| EXERCISE AIM |
Which lines below contain the word "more"? Copy each one.

(Data excerpts)
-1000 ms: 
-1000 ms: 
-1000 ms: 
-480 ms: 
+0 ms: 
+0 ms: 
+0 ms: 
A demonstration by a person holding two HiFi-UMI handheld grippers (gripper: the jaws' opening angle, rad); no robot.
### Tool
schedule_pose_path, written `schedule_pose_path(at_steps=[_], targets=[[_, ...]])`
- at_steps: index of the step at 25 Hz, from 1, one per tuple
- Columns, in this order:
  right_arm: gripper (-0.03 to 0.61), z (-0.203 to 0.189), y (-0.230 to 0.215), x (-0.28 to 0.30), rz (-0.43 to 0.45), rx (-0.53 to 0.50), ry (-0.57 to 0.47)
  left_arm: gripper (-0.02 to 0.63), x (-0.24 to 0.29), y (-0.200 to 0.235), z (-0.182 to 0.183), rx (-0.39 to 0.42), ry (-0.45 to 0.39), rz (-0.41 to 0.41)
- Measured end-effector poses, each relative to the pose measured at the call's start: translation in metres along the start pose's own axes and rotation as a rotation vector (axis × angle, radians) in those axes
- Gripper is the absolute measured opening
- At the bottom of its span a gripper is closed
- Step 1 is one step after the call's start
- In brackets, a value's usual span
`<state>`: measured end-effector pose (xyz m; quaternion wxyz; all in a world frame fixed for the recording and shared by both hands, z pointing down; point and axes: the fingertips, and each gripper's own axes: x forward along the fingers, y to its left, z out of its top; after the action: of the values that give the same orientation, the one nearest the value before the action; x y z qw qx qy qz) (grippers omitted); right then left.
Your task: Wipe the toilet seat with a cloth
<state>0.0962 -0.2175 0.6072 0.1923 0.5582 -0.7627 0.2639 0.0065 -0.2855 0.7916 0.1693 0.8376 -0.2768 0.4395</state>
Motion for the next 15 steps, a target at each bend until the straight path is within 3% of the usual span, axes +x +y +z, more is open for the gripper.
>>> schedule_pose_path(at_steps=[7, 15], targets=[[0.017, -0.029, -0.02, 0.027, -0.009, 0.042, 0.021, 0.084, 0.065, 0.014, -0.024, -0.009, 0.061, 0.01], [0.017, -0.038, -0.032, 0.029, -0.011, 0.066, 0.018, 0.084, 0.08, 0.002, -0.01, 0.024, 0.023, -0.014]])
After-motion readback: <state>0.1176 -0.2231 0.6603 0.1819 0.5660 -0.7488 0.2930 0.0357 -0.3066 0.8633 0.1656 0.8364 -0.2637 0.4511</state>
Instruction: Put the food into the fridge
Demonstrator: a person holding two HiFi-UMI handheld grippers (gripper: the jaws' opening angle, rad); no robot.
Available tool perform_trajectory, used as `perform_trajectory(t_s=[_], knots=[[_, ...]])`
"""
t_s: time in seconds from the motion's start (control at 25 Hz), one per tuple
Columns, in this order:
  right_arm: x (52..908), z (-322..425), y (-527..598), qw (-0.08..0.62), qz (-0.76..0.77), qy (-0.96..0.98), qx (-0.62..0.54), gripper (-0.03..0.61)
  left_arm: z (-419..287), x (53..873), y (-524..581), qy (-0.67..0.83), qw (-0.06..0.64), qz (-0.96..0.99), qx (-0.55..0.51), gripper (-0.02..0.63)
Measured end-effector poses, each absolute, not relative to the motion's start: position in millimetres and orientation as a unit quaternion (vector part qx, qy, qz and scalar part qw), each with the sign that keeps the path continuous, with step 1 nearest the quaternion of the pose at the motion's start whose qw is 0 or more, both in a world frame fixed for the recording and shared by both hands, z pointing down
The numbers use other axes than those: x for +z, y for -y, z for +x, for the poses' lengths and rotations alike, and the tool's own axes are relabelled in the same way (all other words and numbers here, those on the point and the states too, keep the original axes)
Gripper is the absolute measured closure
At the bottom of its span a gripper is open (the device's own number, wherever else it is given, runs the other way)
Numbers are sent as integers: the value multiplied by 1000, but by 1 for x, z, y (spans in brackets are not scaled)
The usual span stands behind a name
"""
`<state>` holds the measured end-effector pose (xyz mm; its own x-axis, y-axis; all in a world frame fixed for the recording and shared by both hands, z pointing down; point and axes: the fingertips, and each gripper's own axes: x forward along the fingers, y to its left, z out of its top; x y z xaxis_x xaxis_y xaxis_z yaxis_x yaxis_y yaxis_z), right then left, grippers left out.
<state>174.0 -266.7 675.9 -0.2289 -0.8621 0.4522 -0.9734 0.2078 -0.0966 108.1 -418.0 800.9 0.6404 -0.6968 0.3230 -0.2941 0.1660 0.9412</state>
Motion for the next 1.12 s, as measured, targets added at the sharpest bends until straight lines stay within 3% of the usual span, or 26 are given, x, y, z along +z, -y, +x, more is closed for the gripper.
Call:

| WRITTEN ANSWER |
Motion for the next 15 steps, a target at each bend until the straight path is within 3% of the usual span, axes +x +y +z, more is open for the gripper.
Measured end-effector poses, each absolute, not relative to the motion's start: position in millimetres and orientation as a unit quaternion (vector part qx, qy, qz and scalar part qw), each with the sign that keeps the path continuous, with step 1 nearest the quaternion of the pose at the motion's start whose qw is 0 or more, both in a world frame fixed for the recording and shared by both hands, z pointing down
Motion for the next 1.12 s, as measured, targets added at the sharpest bends until straight lines stay within 3% of the usual span, or 26 are given, x, y, z along +z, -y, +x, more is closed for the gripper.

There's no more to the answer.